The pharmacologic modulation of the release of arachidonic acid metabolites from purified human lung mast cells

Although cyclooxygenase and lipoxygenase inhibitors have been widely used in studies of allergic and inflammatory disorders, the effect of these agents has not been determined on mediators released from purified human lung mast cells. The release of histamine, prostaglandin D₂, leukotriene C₄, leukotriene B isomers, 5-hydroxyeicosatetraenoic acid (5-HETE), and free arachidonic acid (AA) from preparations of purified human lung mast cells (90 ± 2% pure) prelabeled with ³H-AA as modified by indomethacin, eicosatriynoic acid (ETI), and diethylcarbamazine (DEC) was determined. Indomethacin (3 μM) markedly (>90%) inhibited the anti-IgE- and ionophore A23187-induced release of PGD₂ from these cells but had no effect on the release of histamine or other AA metabolites.

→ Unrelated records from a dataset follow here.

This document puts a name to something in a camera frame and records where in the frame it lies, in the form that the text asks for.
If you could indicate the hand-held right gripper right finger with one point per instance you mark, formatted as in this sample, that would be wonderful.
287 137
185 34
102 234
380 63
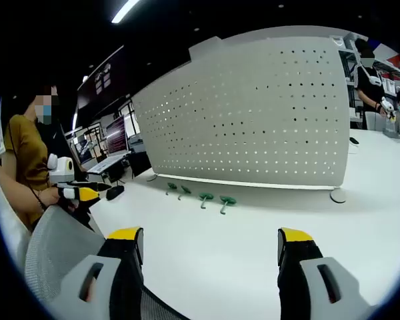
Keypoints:
296 283

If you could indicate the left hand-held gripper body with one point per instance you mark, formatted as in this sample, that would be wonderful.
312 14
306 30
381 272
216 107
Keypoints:
65 166

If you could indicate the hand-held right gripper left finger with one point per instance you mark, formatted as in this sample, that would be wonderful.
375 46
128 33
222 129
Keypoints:
120 276

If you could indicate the green hook assembly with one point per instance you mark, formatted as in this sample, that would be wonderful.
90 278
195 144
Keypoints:
171 186
228 200
206 196
186 190

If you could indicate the white perforated mounting plate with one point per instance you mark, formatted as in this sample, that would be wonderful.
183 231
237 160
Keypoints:
240 121

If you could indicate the person's left hand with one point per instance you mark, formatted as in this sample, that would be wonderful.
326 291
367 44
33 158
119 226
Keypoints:
50 197

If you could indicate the white keyboard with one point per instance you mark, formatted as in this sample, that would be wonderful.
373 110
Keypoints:
103 165

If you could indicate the light grey mesh chair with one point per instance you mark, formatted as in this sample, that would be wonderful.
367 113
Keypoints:
53 240

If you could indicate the computer monitor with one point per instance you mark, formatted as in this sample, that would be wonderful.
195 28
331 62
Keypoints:
116 135

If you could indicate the ceiling light strip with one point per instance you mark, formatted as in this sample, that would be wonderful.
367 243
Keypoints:
123 11

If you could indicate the metal shelf rack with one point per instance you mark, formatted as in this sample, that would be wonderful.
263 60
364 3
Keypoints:
348 66

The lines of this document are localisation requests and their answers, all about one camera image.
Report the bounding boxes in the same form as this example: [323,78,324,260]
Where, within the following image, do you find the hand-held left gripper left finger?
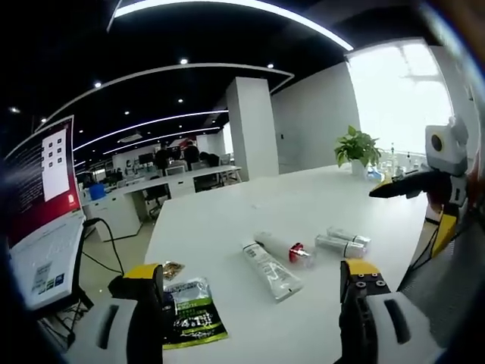
[62,262,166,364]

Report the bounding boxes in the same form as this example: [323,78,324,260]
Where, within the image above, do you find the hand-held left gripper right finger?
[338,259,437,364]

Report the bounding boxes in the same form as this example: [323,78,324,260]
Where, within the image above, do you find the white skincare tube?
[242,241,305,303]

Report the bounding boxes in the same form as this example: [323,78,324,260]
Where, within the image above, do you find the white skincare bottle red cap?
[252,231,318,267]

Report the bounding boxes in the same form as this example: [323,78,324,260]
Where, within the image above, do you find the potted green plant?
[333,125,383,176]

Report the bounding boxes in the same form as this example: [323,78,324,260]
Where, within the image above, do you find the green black sachet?
[161,275,230,350]

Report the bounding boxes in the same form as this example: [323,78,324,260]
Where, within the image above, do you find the small brown snack packet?
[162,260,186,282]

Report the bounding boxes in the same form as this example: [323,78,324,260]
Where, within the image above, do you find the long white office desk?
[80,165,243,243]

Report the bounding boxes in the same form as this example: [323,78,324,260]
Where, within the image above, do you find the black office chair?
[142,184,171,220]

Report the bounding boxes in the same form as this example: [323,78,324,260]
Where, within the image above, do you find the monitor screen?
[2,115,87,312]

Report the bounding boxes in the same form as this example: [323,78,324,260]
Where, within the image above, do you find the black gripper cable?
[411,215,485,271]

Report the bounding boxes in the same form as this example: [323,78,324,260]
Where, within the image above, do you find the black laptop cable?
[82,217,127,275]

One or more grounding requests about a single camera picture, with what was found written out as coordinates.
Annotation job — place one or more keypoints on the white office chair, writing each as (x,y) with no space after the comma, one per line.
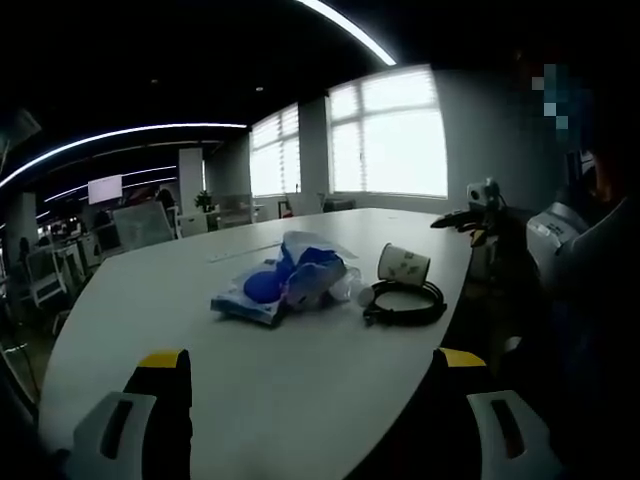
(47,272)

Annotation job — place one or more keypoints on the curved ceiling light strip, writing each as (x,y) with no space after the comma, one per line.
(350,27)
(90,145)

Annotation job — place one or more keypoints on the white table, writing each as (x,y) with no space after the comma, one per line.
(280,380)

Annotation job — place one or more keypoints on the narrow bright window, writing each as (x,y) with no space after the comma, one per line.
(275,152)

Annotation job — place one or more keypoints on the large bright window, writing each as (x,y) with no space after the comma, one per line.
(390,132)

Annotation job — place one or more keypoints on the blue plastic bag item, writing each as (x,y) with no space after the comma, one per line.
(280,292)

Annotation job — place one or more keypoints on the white paper cup item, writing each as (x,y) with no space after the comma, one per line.
(404,265)

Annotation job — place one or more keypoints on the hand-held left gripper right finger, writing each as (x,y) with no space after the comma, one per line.
(495,415)

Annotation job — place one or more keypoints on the hanging white screen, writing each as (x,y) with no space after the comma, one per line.
(105,190)

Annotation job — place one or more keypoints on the green potted plant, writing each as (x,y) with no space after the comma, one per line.
(203,201)

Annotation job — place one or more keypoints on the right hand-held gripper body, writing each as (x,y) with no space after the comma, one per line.
(484,192)

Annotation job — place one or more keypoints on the red chair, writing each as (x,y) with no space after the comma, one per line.
(285,209)

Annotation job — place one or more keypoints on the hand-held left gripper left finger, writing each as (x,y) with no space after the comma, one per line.
(145,400)

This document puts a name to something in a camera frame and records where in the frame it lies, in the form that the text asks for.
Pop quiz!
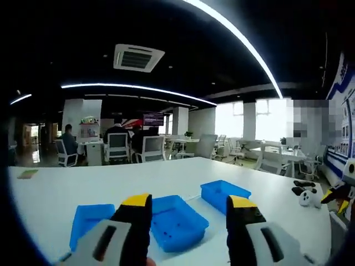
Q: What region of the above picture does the long curved ceiling light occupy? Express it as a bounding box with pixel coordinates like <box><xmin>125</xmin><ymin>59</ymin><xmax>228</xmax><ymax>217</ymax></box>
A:
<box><xmin>182</xmin><ymin>0</ymin><xmax>283</xmax><ymax>99</ymax></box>

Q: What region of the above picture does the red blue flag poster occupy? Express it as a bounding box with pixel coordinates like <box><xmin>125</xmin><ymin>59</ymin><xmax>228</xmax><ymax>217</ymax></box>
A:
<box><xmin>121</xmin><ymin>118</ymin><xmax>144</xmax><ymax>130</ymax></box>

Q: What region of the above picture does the curved ceiling light strip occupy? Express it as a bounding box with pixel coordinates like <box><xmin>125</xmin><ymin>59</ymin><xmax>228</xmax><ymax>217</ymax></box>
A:
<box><xmin>60</xmin><ymin>83</ymin><xmax>217</xmax><ymax>106</ymax></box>

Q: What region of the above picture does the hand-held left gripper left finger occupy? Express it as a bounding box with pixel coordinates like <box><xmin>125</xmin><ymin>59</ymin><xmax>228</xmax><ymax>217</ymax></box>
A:
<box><xmin>59</xmin><ymin>193</ymin><xmax>153</xmax><ymax>266</ymax></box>

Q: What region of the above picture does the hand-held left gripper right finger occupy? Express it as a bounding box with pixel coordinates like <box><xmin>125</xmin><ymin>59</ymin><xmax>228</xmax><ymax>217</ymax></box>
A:
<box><xmin>226</xmin><ymin>195</ymin><xmax>314</xmax><ymax>266</ymax></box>

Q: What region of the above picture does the purple wall screen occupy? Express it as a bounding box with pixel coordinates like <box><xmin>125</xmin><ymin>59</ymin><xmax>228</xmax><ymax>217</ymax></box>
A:
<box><xmin>143</xmin><ymin>112</ymin><xmax>164</xmax><ymax>127</ymax></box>

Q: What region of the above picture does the blue white wall board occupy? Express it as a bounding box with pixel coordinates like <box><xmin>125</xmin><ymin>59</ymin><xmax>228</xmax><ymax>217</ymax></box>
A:
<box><xmin>324</xmin><ymin>51</ymin><xmax>355</xmax><ymax>181</ymax></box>

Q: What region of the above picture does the green paper sheet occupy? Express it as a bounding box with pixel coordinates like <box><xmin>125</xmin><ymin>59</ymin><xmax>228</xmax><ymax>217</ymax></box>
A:
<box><xmin>17</xmin><ymin>169</ymin><xmax>39</xmax><ymax>180</ymax></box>

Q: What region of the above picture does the short ceiling light strip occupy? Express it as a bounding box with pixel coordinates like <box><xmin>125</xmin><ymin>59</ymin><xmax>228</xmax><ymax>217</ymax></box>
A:
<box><xmin>10</xmin><ymin>93</ymin><xmax>33</xmax><ymax>105</ymax></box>

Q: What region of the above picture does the blue plastic bin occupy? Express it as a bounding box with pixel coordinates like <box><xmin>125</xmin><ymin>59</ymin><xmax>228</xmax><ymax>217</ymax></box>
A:
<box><xmin>200</xmin><ymin>180</ymin><xmax>252</xmax><ymax>216</ymax></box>
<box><xmin>69</xmin><ymin>203</ymin><xmax>116</xmax><ymax>252</ymax></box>
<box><xmin>151</xmin><ymin>195</ymin><xmax>210</xmax><ymax>253</ymax></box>

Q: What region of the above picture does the grey office chair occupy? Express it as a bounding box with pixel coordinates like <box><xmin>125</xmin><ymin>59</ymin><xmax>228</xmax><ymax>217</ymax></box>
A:
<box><xmin>177</xmin><ymin>134</ymin><xmax>219</xmax><ymax>160</ymax></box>

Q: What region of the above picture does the white ceiling air conditioner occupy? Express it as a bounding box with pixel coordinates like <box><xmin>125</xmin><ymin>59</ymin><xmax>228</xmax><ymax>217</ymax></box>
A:
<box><xmin>113</xmin><ymin>43</ymin><xmax>166</xmax><ymax>73</ymax></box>

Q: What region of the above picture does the white display shelf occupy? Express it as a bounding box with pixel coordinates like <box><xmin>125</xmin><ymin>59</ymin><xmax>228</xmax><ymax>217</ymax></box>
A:
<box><xmin>79</xmin><ymin>117</ymin><xmax>100</xmax><ymax>139</ymax></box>

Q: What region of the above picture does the white mesh office chair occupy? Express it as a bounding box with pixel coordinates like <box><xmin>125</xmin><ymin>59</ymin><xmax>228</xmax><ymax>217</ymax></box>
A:
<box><xmin>54</xmin><ymin>139</ymin><xmax>79</xmax><ymax>167</ymax></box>
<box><xmin>135</xmin><ymin>135</ymin><xmax>166</xmax><ymax>163</ymax></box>
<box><xmin>106</xmin><ymin>132</ymin><xmax>131</xmax><ymax>164</ymax></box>

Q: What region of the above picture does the white game controller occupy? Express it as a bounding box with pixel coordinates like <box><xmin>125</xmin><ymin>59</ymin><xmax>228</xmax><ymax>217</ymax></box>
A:
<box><xmin>298</xmin><ymin>190</ymin><xmax>323</xmax><ymax>208</ymax></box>

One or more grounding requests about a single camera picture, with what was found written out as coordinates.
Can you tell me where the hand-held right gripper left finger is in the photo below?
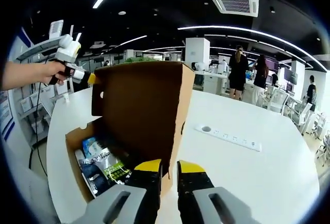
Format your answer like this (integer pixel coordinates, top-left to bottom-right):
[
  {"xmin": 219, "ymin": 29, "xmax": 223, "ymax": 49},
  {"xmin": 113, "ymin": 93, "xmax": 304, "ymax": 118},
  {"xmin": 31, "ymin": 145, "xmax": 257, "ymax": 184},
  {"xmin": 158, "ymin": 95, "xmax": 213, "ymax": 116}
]
[{"xmin": 72, "ymin": 158, "xmax": 163, "ymax": 224}]

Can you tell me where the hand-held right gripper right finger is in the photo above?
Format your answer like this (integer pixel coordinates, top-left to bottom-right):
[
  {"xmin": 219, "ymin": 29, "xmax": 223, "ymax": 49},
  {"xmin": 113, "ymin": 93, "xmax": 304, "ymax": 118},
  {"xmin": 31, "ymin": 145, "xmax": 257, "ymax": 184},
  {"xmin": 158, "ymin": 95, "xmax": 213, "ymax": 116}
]
[{"xmin": 176, "ymin": 159, "xmax": 261, "ymax": 224}]

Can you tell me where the dark green soft pack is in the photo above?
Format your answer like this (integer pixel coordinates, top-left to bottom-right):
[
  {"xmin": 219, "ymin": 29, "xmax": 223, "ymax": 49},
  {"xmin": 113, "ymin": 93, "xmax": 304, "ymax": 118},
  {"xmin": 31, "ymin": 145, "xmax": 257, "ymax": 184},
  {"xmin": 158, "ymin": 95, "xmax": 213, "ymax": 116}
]
[{"xmin": 78, "ymin": 151, "xmax": 133, "ymax": 198}]

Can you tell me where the blue wet wipes soft pack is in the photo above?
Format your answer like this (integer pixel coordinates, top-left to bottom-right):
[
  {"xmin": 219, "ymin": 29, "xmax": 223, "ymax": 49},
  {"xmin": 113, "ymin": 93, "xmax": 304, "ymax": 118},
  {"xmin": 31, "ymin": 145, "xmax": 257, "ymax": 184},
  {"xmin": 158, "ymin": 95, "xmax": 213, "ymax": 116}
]
[{"xmin": 81, "ymin": 136, "xmax": 107, "ymax": 159}]

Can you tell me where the brown cardboard shoe box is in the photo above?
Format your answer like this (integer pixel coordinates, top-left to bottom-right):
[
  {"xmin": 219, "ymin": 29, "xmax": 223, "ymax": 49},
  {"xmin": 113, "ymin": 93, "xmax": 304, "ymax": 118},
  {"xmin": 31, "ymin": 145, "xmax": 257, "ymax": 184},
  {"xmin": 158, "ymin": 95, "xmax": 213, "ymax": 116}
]
[{"xmin": 65, "ymin": 60, "xmax": 196, "ymax": 203}]

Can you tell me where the person's left hand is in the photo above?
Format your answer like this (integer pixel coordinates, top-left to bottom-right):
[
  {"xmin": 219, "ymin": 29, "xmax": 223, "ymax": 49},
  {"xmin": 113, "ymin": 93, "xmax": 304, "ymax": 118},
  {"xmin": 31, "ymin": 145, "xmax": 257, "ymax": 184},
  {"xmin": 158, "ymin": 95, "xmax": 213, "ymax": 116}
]
[{"xmin": 42, "ymin": 60, "xmax": 72, "ymax": 85}]

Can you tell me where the white storage shelf rack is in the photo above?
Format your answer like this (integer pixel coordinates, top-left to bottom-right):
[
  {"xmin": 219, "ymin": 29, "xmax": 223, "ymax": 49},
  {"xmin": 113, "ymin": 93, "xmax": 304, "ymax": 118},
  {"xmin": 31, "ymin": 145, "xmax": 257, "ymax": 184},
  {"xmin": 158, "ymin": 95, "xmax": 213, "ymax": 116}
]
[{"xmin": 12, "ymin": 20, "xmax": 86, "ymax": 147}]

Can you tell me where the white table power strip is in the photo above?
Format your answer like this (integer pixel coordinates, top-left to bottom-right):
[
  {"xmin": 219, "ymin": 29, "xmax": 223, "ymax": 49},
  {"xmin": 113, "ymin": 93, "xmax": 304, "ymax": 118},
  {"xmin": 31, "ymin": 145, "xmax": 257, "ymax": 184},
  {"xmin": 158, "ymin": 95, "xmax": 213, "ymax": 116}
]
[{"xmin": 194, "ymin": 124, "xmax": 262, "ymax": 152}]

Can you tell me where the group of white office chairs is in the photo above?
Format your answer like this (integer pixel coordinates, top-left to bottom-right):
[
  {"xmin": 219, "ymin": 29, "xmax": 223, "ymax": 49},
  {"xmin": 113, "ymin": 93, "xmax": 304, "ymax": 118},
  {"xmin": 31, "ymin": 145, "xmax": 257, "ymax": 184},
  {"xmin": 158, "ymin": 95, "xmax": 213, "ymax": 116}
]
[{"xmin": 267, "ymin": 86, "xmax": 330, "ymax": 168}]

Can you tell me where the white ceiling air conditioner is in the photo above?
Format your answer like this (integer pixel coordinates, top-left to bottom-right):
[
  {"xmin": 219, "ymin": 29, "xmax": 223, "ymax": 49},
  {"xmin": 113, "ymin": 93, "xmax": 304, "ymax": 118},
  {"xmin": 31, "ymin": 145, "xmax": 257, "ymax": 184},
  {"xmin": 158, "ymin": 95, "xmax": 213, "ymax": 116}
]
[{"xmin": 208, "ymin": 0, "xmax": 259, "ymax": 18}]

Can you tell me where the curved ceiling light strip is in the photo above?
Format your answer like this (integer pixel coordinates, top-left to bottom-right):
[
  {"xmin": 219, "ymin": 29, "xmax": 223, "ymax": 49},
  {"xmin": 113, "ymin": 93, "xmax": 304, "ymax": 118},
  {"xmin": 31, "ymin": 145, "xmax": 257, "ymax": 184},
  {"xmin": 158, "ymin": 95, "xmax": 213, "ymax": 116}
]
[{"xmin": 177, "ymin": 25, "xmax": 326, "ymax": 72}]

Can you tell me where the blue wall poster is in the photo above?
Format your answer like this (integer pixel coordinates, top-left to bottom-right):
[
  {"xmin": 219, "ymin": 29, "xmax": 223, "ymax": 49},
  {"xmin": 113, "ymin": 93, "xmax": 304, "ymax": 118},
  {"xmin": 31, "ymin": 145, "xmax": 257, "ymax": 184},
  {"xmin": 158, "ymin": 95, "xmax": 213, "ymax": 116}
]
[{"xmin": 0, "ymin": 89, "xmax": 16, "ymax": 142}]

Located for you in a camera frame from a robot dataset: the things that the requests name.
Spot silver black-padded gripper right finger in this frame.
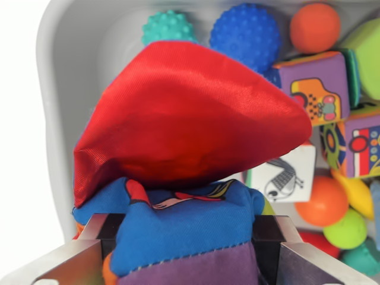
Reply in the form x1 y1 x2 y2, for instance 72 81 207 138
251 215 380 285

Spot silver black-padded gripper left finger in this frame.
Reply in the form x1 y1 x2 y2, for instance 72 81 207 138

Specifically, no increase in LTC production was noted, and no large amounts of shunting or products into those produced by lipoxygenase was noted. The ETI, a lipoxygenase inhibitor in many systems, inhibited the release of histamine, PGD₂, LTC, LTB isomers, 5-HETE, and free AA, all with an IC₅₀ between 3 and 10 μM. The lack of specificity for lipoxygenase products together with a similar potency for inhibition of histamine release suggests that ETI may act at an early event in the activation process of these cells, apparently prior to the action of phospholipase(s), which releases AA from cellular stores. The DEC inhibited PGD₂ release in purified mast cells and histamine release in pure and crude preparations of mast cells, both with IC₅₀ values ranging from 1 to 3 mM. No specificity for enzymes responsible for the production of LTA₄ was observed in these cells, unlike the results reported in other systems. In the case of all 3 agents studied, differences from those that might have been predicted on the basis of previous information were observed.